▶ **WHAT TO DO**: Your task is to copy each line of the material below that includes "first".

--- DATA SEGMENT ---

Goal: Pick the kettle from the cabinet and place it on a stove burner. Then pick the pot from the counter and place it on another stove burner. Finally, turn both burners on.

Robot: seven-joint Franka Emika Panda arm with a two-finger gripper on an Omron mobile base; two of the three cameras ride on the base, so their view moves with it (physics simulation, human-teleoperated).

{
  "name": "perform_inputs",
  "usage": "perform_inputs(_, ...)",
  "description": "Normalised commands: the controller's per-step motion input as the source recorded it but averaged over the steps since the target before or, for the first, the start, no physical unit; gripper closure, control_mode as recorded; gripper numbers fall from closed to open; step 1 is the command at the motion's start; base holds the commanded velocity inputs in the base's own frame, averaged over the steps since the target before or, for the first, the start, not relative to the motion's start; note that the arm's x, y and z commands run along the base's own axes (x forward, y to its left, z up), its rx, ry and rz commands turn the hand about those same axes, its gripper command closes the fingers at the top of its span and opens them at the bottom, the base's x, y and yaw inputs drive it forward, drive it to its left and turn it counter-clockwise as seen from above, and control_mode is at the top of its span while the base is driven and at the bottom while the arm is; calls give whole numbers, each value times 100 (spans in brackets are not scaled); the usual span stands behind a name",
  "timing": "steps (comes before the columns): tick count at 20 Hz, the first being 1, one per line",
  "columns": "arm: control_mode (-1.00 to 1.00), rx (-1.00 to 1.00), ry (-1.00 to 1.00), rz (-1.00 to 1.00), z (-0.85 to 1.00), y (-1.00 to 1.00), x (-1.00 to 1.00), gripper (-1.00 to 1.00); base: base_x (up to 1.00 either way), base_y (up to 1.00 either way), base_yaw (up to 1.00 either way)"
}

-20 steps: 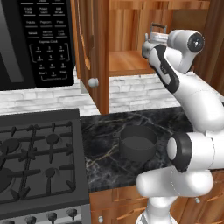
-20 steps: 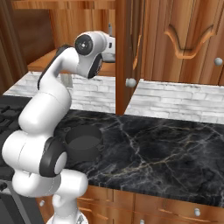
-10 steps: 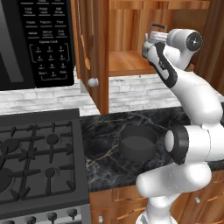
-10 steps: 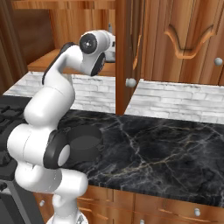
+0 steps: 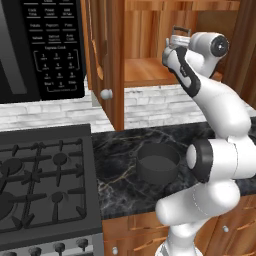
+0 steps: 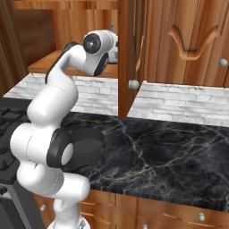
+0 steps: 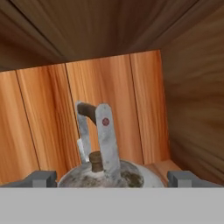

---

▶ **FINAL ANSWER**:
  "description": "Normalised commands: the controller's per-step motion input as the source recorded it but averaged over the steps since the target before or, for the first, the start, no physical unit; gripper closure, control_mode as recorded; gripper numbers fall from closed to open; step 1 is the command at the motion's start; base holds the commanded velocity inputs in the base's own frame, averaged over the steps since the target before or, for the first, the start, not relative to the motion's start; note that the arm's x, y and z commands run along the base's own axes (x forward, y to its left, z up), its rx, ry and rz commands turn the hand about those same axes, its gripper command closes the fingers at the top of its span and opens them at the bottom, the base's x, y and yaw inputs drive it forward, drive it to its left and turn it counter-clockwise as seen from above, and control_mode is at the top of its span while the base is driven and at the bottom while the arm is; calls give whole numbers, each value times 100 (spans in brackets are not scaled); the usual span stands behind a name",
  "timing": "steps (comes before the columns): tick count at 20 Hz, the first being 1, one per line",

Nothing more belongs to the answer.